Take every line from the listing below that includes "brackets" and copy it.

- - -

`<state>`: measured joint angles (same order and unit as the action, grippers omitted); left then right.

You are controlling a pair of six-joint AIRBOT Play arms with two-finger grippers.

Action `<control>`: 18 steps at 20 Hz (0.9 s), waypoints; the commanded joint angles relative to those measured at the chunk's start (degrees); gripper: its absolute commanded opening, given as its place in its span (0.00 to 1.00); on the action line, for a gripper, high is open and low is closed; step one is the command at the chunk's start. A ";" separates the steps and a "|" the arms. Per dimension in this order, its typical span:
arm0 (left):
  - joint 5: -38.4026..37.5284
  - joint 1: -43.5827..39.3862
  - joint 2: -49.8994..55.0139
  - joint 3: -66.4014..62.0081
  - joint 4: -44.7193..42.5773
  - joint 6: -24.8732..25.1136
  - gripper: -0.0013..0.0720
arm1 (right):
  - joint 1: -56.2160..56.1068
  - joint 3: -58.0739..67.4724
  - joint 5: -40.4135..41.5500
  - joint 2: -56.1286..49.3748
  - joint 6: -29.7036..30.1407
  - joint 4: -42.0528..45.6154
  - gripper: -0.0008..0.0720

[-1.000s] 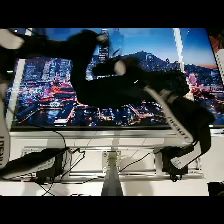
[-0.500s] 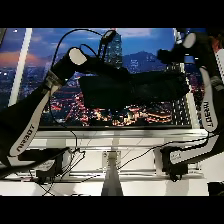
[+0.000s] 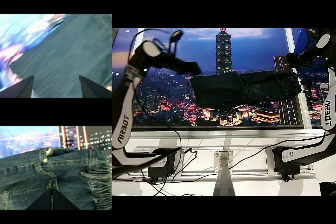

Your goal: Fold the clothes and pants, and hang the long-sleeved shirts on hangers.

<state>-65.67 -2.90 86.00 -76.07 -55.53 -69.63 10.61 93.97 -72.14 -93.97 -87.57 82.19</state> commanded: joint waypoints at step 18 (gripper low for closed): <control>17.00 -3.76 0.00 18.10 12.92 7.15 0.05 | -14.49 -0.50 6.60 -3.76 0.22 -10.38 0.05</control>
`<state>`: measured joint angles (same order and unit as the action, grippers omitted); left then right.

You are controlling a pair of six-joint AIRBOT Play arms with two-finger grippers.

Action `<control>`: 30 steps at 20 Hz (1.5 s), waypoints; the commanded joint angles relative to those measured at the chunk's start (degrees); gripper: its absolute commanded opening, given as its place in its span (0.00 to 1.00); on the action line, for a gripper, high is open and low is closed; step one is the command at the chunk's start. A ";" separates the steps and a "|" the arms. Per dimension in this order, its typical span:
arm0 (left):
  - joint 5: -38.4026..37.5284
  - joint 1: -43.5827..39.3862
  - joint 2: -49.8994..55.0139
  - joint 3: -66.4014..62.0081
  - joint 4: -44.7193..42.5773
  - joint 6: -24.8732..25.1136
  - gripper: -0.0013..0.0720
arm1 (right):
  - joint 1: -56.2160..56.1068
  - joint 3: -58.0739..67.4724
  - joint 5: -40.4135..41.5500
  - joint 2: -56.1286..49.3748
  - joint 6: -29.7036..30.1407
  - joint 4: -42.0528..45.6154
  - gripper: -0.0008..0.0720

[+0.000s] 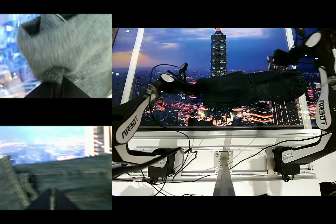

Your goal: Fold the clothes and pants, and hang the long-sleeved shirts on hangers.

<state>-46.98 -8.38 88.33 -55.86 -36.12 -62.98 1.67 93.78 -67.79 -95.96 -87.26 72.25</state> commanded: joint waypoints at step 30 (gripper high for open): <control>46.47 -41.66 -0.20 -15.63 4.02 -2.19 0.80 | 2.73 6.08 -5.73 -0.31 -0.48 9.25 0.05</control>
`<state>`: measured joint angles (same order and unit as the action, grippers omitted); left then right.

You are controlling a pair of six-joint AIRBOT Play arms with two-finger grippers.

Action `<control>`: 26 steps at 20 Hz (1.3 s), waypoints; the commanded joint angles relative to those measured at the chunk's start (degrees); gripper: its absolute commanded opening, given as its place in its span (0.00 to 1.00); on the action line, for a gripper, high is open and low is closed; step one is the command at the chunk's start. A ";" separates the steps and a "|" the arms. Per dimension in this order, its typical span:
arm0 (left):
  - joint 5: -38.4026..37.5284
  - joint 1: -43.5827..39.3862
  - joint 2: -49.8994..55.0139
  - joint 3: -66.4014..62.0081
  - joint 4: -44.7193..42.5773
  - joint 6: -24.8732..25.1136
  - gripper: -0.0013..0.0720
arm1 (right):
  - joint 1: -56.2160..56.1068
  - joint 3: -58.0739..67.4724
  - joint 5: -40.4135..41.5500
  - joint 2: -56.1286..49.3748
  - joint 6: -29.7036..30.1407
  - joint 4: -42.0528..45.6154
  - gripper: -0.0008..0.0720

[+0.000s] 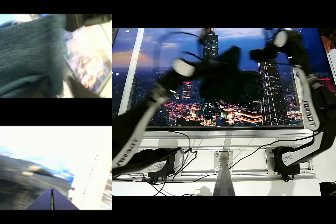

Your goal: Fold the clothes and pants, and hang the long-sleeved shirts on hangers.

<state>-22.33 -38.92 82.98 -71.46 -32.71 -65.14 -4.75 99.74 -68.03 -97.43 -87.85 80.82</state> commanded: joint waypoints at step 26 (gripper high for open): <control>-15.52 9.97 0.81 0.00 -16.13 -0.04 0.96 | -3.52 -27.50 16.68 -3.21 33.05 -57.00 0.53</control>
<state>-37.21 -29.10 83.83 -71.46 -48.80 -65.19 -3.18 68.29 -58.02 -100.49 -55.55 22.65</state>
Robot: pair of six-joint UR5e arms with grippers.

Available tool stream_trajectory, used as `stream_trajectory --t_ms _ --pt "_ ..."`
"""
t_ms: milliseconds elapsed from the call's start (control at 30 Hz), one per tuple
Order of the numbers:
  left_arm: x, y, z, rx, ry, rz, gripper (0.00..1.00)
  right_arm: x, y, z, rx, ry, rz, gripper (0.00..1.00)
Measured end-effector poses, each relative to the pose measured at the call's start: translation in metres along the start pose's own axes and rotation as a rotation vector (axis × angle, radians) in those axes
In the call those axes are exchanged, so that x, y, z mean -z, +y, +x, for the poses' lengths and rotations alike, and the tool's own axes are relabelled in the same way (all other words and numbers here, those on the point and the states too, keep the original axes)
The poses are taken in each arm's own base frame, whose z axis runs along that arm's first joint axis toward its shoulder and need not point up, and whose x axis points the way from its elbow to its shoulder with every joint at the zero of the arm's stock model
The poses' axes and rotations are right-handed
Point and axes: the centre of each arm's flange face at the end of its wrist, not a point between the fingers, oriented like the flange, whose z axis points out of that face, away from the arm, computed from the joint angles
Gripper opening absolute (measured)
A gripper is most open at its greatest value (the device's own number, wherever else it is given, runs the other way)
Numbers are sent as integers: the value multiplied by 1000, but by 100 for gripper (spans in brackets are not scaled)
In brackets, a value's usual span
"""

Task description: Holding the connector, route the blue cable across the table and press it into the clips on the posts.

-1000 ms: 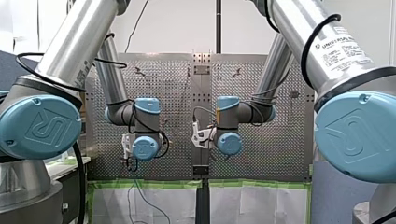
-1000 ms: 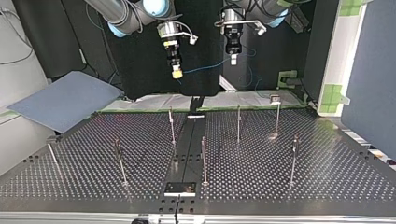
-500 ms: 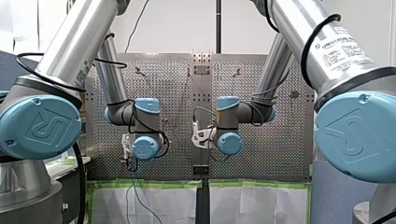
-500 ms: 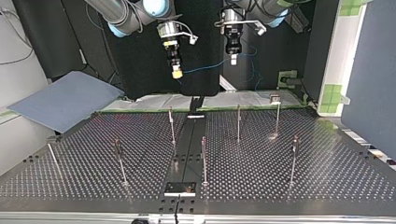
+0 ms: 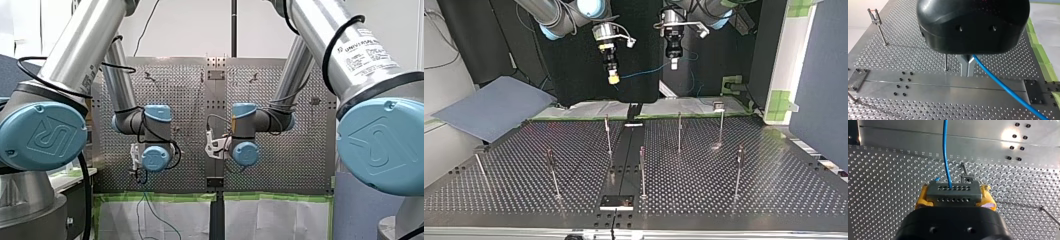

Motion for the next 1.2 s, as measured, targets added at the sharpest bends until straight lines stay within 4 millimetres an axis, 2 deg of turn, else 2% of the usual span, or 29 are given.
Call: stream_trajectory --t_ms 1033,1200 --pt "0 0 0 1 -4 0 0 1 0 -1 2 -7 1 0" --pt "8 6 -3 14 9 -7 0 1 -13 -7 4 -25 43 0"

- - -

*Answer to this exercise*
Numbers are sent as integers: the value multiplied by 1000, but by 100 for gripper (spans in brackets are not scaled)
In brackets, a value's usual span

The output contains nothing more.